Each purchase of Shares under the Plan by a Participant will be confirmed by the Corporation in writing to the Participant.

18. Rights as Stockholders

Shares purchased by a Participant on any Exercise Date will, for all purposes, be deemed to have been issued, sold and transferred to the Participant as of the close of business on such Exercise Date. Prior to that time, none of the rights or privileges of a stockholder of the Corporation will exist with respect to such Shares, and the Participant will have no interest, or voting or dividend rights, in such Shares.

19. Voluntary Withdrawal from the Plan

A Participant may withdraw from participation in the Plan during an Option Period by discontinuing payroll deductions in accordance with Section 6.4(c). Upon withdrawal, (a) the entire amount of a Participant’s Account balance will be refunded to the Participant at the time and in the manner prescribed by the Administrator, but not later than the Exercise Date following the Participant’s withdrawal (or as soon as practicable thereafter), (b) the Participant’s Option for the Option Period during which the Participant filed a withdrawal Notice will automatically terminate, (c) the Participant will not purchase any Shares under Section 10 on the Exercise Date for such Option Period, (d) no further payroll deductions for the purchase of Shares will be made from the Participant’s Compensation during such Option Period, and (e) the withdrawing Participant will cease to be a Participant for any subsequent Option Period in the same Plan Year. Any Participant who withdraws from the Plan under Section 6.4(c) and this Section 19 may again become a Participant for an Option Period in a subsequent Plan Year in accordance with Section 5.

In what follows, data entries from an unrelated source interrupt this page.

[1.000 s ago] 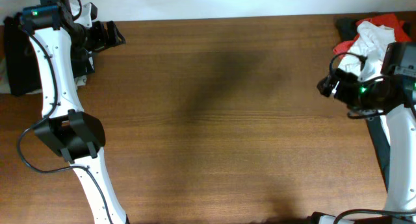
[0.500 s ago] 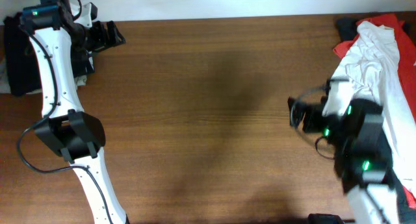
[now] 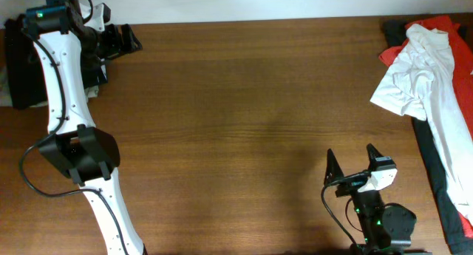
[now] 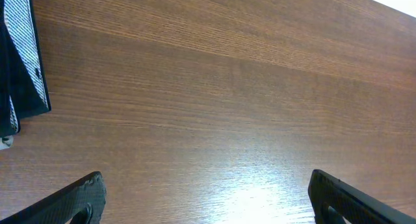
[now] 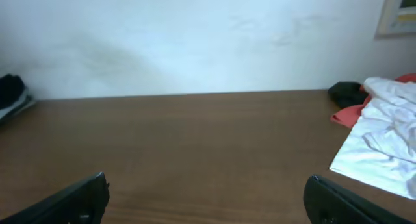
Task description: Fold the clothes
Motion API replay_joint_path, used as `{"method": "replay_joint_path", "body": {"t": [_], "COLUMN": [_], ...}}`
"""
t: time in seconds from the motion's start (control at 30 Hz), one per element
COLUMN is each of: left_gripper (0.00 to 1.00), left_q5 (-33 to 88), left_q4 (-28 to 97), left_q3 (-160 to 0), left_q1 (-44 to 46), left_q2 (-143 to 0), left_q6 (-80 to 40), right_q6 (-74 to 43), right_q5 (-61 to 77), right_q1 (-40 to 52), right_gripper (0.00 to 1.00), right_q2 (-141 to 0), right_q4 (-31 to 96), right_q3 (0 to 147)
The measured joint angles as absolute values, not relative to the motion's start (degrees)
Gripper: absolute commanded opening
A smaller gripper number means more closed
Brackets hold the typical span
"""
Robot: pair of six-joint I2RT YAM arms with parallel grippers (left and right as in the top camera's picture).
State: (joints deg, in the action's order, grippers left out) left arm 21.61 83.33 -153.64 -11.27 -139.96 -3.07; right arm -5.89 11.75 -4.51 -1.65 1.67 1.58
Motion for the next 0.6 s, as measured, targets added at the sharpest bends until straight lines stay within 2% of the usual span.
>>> {"method": "replay_joint_path", "body": {"t": [0.17, 0.3, 0.6], "left_gripper": [0.99, 0.99, 0.99], "left_q5": [21.6, 21.6, 21.6], "left_q4": [83.3, 83.3, 83.3], "left_q3": [-153.6, -153.6, -153.6], "left_q1": [-11.3, -11.3, -11.3], "left_q2": [-140.0, -140.0, -140.0], "left_q6": [-3.1, -3.1, -3.1], "right_q6": [-8.9, -4.4, -3.8], "right_q5": [5.5, 5.4, 5.4], "right_q1": [-3.2, -3.2, -3.2], "right_gripper": [0.99, 0.99, 0.99], "right_q2": [-0.8, -0.8, -0.8], "right_q4": [3.8, 3.8, 3.8], "right_q3": [0.7, 0.7, 0.7]}}
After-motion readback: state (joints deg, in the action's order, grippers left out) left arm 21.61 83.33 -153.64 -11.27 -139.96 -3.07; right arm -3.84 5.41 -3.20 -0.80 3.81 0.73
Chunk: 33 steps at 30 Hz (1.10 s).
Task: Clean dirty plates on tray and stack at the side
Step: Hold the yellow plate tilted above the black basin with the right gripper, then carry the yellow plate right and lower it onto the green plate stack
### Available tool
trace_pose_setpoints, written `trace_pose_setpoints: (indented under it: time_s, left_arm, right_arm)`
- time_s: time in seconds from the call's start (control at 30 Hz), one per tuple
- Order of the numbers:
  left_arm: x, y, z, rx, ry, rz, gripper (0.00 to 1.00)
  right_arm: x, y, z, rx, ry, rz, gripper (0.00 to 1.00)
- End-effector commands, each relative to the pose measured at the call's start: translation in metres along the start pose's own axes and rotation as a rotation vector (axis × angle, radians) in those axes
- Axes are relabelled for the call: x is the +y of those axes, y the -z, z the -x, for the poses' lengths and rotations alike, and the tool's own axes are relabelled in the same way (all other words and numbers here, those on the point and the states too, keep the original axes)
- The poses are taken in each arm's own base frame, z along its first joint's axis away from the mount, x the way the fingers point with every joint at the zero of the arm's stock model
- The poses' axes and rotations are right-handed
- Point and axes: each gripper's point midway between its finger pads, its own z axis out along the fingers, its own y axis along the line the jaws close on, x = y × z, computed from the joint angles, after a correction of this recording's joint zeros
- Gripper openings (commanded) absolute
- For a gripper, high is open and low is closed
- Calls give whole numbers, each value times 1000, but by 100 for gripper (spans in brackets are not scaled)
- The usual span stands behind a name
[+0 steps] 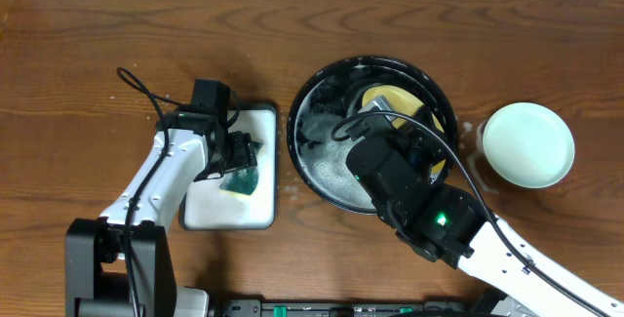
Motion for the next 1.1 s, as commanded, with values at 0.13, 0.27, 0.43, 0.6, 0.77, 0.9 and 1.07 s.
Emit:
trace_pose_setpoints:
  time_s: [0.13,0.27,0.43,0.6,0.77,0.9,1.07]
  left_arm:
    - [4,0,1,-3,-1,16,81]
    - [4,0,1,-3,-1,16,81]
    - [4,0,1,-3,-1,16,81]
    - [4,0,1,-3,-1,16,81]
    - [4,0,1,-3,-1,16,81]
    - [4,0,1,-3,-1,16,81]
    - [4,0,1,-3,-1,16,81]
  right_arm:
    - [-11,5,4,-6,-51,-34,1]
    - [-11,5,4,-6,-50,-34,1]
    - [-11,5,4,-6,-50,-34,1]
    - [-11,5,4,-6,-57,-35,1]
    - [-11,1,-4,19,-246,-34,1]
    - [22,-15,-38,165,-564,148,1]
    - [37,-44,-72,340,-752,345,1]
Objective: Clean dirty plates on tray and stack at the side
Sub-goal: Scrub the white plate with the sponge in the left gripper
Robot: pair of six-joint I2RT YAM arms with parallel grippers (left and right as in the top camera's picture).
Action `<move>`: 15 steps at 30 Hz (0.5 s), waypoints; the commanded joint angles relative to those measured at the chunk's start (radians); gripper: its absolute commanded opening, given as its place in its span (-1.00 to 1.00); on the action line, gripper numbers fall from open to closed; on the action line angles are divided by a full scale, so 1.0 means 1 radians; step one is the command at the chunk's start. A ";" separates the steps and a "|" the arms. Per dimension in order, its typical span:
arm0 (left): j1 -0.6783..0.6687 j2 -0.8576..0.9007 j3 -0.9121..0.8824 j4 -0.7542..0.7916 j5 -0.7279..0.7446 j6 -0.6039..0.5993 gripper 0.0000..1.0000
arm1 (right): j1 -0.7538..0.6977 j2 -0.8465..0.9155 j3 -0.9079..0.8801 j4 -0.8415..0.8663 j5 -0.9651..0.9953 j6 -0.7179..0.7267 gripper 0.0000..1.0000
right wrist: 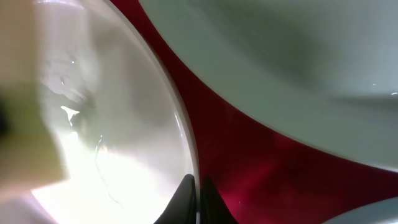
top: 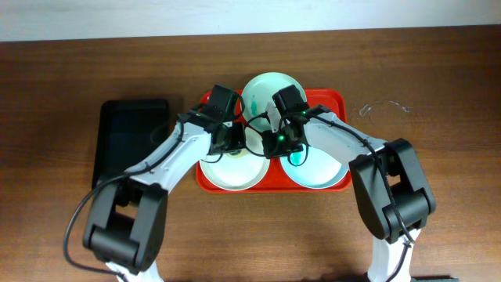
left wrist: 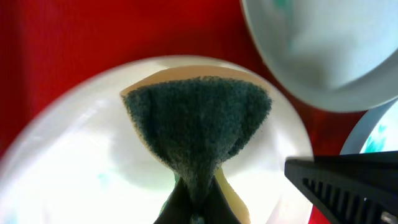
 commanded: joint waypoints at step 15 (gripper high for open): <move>0.020 0.120 0.022 -0.212 -0.623 0.001 -1.00 | 0.007 0.016 -0.008 -0.013 0.048 -0.010 -0.92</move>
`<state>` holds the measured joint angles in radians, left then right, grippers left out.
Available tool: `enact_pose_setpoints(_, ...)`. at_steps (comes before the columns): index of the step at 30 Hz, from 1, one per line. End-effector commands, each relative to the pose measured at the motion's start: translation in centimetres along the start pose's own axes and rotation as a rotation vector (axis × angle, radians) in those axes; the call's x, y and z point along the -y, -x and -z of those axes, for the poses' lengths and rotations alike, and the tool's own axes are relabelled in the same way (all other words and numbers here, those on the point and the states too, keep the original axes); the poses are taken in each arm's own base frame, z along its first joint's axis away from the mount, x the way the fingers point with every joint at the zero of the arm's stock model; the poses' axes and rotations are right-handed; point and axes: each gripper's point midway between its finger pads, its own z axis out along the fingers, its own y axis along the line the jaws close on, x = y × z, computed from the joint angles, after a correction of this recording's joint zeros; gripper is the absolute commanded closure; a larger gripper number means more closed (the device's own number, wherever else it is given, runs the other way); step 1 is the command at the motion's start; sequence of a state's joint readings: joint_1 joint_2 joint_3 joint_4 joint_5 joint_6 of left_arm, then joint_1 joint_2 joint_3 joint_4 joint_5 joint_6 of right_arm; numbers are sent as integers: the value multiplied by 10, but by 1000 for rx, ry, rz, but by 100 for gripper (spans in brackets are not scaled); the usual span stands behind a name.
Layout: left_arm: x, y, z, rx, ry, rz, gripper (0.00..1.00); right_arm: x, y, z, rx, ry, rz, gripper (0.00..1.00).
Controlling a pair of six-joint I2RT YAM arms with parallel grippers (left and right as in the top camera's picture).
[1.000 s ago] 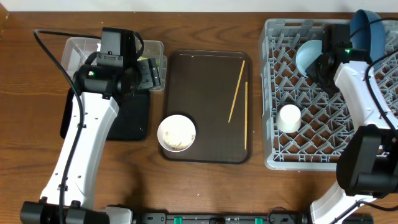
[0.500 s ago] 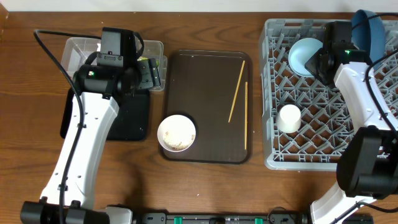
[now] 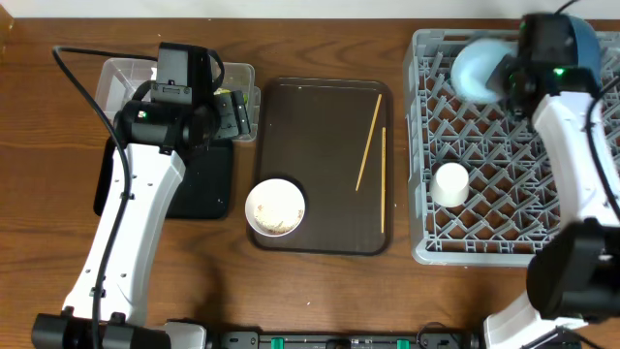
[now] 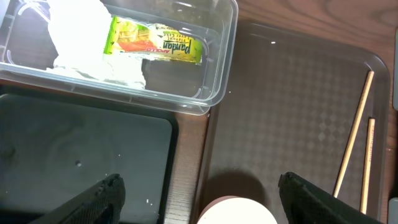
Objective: Sort waste into correct bins and load items into the dishwasher rack
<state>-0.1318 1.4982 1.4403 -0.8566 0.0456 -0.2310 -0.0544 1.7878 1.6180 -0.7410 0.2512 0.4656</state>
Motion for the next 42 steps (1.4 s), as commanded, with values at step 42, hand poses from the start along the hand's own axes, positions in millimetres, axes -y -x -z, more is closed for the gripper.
enact_pose_setpoints(42,-2,-2,-5,-8,9,5,18,-53,32,-38,338,-914,888,99)
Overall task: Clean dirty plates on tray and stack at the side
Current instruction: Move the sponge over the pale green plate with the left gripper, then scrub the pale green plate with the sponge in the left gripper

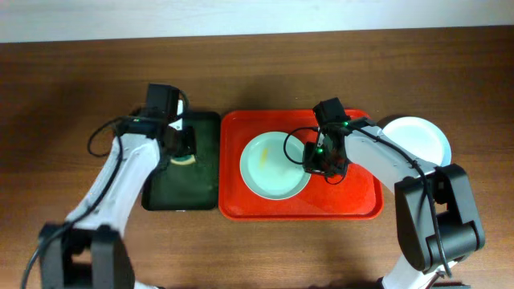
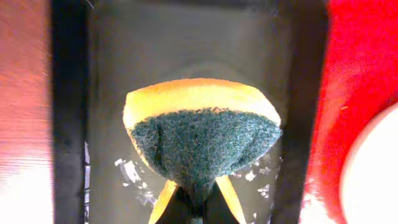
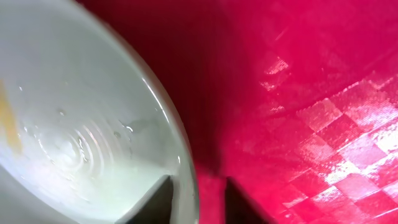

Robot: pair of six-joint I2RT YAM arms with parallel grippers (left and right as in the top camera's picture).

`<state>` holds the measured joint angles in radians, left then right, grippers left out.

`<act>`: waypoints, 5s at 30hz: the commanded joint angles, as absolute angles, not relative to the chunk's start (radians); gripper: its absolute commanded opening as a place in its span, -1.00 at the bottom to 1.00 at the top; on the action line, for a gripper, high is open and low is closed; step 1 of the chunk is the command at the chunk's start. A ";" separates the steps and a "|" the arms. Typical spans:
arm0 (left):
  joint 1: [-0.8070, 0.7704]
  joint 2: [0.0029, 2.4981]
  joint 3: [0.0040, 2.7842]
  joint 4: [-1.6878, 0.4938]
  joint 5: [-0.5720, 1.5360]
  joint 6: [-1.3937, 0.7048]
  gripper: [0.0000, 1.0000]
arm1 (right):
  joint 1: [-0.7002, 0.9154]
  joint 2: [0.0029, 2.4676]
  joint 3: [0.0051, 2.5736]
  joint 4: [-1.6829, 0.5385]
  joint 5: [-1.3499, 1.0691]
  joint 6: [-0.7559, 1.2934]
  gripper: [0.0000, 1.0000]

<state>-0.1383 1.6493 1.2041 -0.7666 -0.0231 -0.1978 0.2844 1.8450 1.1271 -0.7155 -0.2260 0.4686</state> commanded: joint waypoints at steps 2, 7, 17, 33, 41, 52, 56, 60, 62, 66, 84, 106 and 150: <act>-0.142 1.564 1.227 -0.783 -0.046 -0.192 -1.00 | 0.290 1.853 1.122 -0.717 -0.213 0.465 -0.23; -0.142 1.565 1.227 -0.813 -0.046 -0.192 -1.00 | 0.290 1.854 1.115 -0.714 -0.209 0.465 -0.23; -0.142 1.565 1.227 -0.813 -0.046 -0.192 -1.00 | 0.290 1.854 1.109 -0.702 -0.209 0.465 -0.59; -0.141 1.583 1.317 -0.941 0.074 -0.191 -1.00 | 0.290 1.854 1.109 -0.651 -0.328 0.465 -0.92; -0.146 1.668 1.465 -1.019 0.057 -0.162 -1.00 | 0.290 1.854 1.108 -0.635 -0.363 0.465 -0.92; -0.244 1.807 1.463 -0.982 0.241 -0.163 -1.00 | 0.342 1.854 1.103 -0.643 -0.352 0.465 -0.92; -0.308 1.819 1.463 -0.982 0.248 -0.174 -1.00 | 0.347 1.854 1.103 -0.641 -0.319 0.464 -0.92; -0.355 1.819 1.463 -0.978 0.247 -0.224 -1.00 | 0.348 1.854 1.103 -0.626 -0.310 0.465 -0.92; -0.372 1.820 1.463 -0.978 0.246 -0.228 -1.00 | 0.348 1.854 1.103 -0.623 -0.310 0.465 -0.92; -0.395 1.822 1.460 -0.971 0.167 -0.277 -1.00 | 0.348 1.854 1.103 -0.623 -0.310 0.464 -0.92; -0.406 1.973 1.459 -0.876 0.168 -0.234 -1.00 | 0.348 1.854 1.103 -0.620 -0.303 0.397 -0.92; -0.524 2.215 1.460 -0.870 0.181 -0.234 -1.00 | 0.348 1.855 1.103 -0.613 -0.303 0.397 -0.91; -0.450 2.210 1.454 -0.884 0.629 -0.087 -1.00 | 0.348 1.855 1.103 -0.613 -0.303 0.397 -0.92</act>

20. Sale or Withdrawal of Shares from Account

20.1. During the first two years from the Offering Date for an Option Period, a Participant may not withdraw Shares acquired on the Exercise Date for that Option Period from his Brokerage Account or transfer such Shares from his Brokerage Account to an account of the Participant maintained with a broker-dealer, financial institution or other person or entity, but he may sell or otherwise transfer title to such Shares at any time. Such sales and title transfers may be effected only by the custodian of the Participant’s Brokerage Account on the Participant’s behalf. Sales and other title transfers will be subject to any fees imposed under Section 32.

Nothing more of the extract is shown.